* TASK REQUIREMENTS
If a line in the listing carries the word "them", return a copy of that line.

* DATA LISTING

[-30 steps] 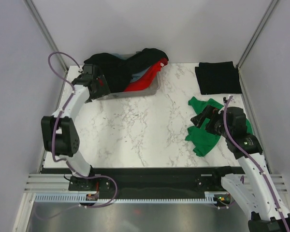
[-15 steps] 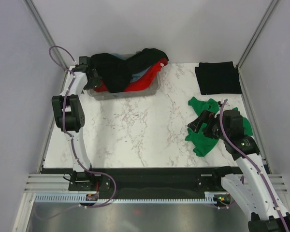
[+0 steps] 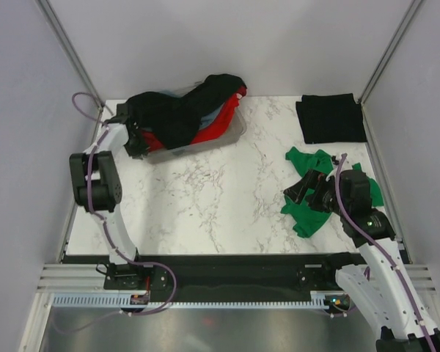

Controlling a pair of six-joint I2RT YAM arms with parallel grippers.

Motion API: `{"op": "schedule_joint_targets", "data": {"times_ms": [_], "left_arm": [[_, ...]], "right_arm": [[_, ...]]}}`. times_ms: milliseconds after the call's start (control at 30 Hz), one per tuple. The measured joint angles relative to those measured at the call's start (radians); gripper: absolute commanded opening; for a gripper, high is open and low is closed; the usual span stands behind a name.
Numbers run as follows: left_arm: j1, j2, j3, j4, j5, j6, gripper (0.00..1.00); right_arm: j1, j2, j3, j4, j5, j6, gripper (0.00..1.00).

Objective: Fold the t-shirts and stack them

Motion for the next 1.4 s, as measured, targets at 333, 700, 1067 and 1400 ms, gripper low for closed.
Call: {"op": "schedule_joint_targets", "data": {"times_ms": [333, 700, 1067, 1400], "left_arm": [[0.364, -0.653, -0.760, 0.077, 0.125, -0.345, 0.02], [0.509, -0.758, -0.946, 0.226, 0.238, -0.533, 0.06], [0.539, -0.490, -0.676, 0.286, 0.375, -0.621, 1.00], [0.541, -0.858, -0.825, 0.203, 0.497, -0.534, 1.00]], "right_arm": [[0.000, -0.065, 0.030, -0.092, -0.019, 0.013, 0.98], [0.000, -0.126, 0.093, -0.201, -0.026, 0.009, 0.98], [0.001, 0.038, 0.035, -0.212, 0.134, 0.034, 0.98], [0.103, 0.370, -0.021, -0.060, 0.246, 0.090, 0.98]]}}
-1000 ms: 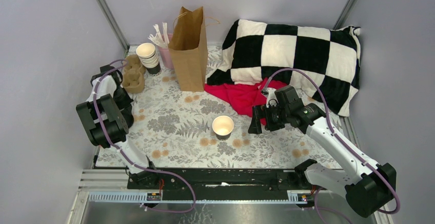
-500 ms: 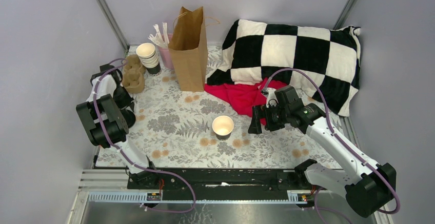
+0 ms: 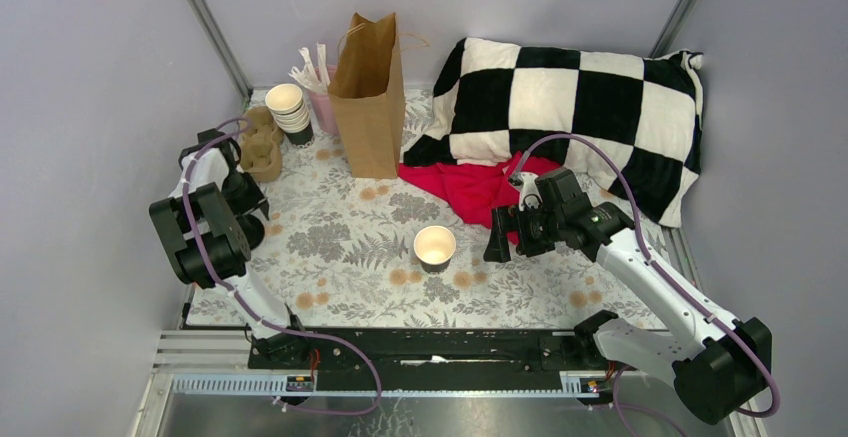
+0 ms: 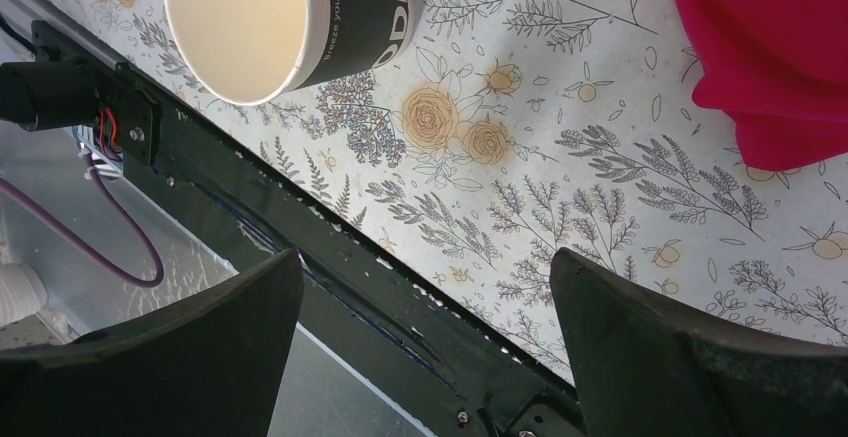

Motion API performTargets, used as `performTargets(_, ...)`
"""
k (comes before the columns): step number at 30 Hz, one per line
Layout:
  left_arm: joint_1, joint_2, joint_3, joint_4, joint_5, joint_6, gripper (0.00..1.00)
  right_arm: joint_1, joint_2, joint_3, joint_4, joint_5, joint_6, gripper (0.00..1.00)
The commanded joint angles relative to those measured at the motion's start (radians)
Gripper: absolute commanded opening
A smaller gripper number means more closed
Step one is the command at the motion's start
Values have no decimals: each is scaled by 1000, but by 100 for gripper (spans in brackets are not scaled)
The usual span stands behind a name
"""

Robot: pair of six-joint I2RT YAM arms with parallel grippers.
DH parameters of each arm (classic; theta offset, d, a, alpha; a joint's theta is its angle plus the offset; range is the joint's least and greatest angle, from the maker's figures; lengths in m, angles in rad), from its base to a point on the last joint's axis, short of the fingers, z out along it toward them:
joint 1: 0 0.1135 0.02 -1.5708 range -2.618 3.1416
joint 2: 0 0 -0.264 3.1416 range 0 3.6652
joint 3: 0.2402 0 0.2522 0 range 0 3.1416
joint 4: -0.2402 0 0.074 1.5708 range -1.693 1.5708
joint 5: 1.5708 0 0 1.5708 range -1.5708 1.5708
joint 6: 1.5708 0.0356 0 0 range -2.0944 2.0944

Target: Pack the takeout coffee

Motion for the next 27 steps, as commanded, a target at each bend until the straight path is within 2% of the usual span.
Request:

* RESPONSE TO THIS TASK
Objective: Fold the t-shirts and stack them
DH parameters of each arm (classic; theta offset, d, a, alpha; a joint's theta is its angle plus the offset; range is the joint's least and greatest angle, from the maker's figures; lengths in m, angles in rad), from its base to a point on the last joint's axis, short of the fingers, z out along it toward them:

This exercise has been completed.